Considering an Autoimmune Component to Alzheimer's Disease

The present consensus on Alzheimer's disease focuses on the accumulation of misfolded proteins into amyloid plaques as the crucial mechanism, and thus clearing amyloid is a major research focus. Turning this focus into working therapies is taking far longer than expected, however, with numerous disappointing outcomes along the way so far. This state of affairs leads to a research environment in which other theories and approaches are multiplying, in search of better results. The example noted below is one of a great many initiatives that incorporate a quite different way of looking at the mechanisms of Alzheimer's disease:

The lipid Ceramide is pervasive throughout the human body as well as other animal and plant species. Researchers have identified elevated ceramide levels as a risk factor for Alzheimer's and have shown that amyloid triggers excess production of the lipid, although precisely how and why remain a mystery. That synergy had the scientists expecting that generating antibodies against ceramide would hamper plaque formation. Instead they found that the excessive ceramide had already worked its way into the bloodstream, generating antibodies that supported disease progression, particularly in female mice. This appears to support the theory that Alzheimer's is an autoimmune disease, which tends to be more common in women and is characterized by the immune system producing antibodies against a patient's tissue.

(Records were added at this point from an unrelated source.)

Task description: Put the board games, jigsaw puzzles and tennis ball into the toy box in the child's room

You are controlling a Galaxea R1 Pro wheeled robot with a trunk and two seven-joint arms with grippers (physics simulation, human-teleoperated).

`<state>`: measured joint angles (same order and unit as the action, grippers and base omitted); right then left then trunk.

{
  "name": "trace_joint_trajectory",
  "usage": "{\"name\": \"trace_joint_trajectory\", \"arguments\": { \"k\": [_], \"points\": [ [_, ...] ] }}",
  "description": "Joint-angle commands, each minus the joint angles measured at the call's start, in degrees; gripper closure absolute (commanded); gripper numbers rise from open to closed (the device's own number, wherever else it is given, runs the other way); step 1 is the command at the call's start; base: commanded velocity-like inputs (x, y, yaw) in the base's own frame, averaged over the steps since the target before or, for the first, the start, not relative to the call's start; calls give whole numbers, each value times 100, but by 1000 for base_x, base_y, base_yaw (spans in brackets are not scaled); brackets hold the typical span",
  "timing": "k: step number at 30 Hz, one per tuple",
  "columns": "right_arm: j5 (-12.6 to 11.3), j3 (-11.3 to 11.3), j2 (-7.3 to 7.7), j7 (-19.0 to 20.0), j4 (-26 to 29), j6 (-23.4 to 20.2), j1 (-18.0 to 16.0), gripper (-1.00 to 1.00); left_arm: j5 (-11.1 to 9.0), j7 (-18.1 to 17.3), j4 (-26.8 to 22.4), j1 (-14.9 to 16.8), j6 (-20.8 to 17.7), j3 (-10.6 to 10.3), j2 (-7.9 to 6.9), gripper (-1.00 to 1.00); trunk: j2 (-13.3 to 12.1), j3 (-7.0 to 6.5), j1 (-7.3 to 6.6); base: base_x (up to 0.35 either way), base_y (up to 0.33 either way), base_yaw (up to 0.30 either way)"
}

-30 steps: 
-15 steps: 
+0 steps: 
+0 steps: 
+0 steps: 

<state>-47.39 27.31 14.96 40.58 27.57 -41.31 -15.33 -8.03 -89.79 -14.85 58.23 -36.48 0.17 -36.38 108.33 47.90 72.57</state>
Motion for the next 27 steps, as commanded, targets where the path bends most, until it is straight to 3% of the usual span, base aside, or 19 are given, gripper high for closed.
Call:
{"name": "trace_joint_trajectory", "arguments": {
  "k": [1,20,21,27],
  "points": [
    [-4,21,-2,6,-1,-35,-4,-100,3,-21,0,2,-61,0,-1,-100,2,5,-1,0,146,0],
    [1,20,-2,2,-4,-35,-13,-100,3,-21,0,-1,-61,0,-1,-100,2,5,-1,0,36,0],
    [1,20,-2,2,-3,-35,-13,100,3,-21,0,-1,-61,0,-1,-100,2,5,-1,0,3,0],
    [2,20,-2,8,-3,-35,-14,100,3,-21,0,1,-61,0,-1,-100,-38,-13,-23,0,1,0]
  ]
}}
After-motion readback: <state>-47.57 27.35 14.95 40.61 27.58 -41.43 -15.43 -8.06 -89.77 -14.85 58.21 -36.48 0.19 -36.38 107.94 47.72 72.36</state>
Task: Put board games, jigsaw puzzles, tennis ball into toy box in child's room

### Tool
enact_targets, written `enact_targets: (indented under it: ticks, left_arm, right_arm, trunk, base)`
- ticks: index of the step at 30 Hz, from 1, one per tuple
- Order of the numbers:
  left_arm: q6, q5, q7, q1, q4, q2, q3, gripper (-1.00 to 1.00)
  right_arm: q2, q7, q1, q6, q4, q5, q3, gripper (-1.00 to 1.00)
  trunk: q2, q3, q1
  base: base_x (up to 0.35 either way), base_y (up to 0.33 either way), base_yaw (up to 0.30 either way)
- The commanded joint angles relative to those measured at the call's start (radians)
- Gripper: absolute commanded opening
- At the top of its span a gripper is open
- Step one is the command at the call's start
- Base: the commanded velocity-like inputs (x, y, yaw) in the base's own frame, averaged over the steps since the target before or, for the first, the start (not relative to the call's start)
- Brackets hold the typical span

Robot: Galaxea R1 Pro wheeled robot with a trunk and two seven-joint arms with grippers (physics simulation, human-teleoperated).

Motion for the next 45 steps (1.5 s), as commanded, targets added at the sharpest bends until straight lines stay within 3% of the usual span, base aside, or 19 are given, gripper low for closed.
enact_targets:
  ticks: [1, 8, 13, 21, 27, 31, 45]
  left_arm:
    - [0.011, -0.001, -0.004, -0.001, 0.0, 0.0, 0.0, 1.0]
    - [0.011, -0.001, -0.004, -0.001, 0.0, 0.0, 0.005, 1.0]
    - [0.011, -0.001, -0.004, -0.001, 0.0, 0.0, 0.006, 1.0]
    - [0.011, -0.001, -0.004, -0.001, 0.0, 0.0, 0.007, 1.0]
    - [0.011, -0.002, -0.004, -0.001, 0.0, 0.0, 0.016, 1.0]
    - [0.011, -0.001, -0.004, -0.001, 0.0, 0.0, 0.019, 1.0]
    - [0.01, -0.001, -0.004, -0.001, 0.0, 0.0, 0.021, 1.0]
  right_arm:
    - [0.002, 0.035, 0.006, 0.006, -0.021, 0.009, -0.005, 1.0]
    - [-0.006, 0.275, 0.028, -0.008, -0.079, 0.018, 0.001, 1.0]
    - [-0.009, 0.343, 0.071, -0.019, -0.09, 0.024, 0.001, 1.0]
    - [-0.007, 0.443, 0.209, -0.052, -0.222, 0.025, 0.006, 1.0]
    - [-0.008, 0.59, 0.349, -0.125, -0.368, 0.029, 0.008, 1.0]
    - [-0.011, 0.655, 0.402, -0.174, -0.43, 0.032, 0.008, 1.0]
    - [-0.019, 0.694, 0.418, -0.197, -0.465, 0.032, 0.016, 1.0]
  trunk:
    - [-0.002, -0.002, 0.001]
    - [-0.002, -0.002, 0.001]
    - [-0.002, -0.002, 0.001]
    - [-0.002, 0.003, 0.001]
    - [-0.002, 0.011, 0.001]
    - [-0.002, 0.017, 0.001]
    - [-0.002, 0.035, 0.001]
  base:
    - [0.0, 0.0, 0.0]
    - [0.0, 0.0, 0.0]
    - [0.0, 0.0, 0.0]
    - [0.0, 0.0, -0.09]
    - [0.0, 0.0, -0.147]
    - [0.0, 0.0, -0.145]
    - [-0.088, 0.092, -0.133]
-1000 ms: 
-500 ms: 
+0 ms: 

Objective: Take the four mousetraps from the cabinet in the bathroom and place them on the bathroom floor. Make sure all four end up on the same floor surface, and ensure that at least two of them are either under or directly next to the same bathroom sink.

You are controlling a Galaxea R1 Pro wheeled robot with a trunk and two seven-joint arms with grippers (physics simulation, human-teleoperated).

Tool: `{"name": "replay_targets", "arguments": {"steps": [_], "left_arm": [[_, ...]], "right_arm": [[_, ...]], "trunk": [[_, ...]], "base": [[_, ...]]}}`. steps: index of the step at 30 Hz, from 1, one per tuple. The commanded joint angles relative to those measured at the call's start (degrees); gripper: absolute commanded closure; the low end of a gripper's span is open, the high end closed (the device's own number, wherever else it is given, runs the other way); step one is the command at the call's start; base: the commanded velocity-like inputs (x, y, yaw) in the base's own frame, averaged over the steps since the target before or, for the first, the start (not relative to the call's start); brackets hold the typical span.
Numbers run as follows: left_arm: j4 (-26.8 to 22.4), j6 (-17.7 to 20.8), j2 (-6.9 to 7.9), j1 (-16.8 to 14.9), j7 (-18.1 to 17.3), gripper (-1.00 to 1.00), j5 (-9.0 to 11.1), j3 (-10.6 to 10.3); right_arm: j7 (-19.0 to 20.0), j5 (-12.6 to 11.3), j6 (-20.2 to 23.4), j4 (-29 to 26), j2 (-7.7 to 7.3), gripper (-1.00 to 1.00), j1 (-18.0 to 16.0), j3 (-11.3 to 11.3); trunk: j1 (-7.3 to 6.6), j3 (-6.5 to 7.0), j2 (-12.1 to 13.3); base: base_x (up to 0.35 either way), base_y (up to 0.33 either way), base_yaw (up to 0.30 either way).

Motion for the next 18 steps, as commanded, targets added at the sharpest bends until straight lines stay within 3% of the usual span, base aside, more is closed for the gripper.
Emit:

It also has researchers thinking that measuring blood levels of the lipid or some of its byproducts could be an early test for Alzheimer's since ceramide levels were elevated well before mice showed signs of substantial plaque formation. "It's a chicken-egg situation. We don't know if the anti-ceramide antibodies that may develop naturally during disease might be a result or a cause of the disease." The researchers are now circling back to a previous approach of directly blocking ceramide, this time, using a genetically engineered mouse that from birth lacks an enzyme needed to make ceramide, then crossbreeding it with an Alzheimer's mouse model. They expect that the mice genetically programmed to get Alzheimer's will produce less ceramide and less amyloid.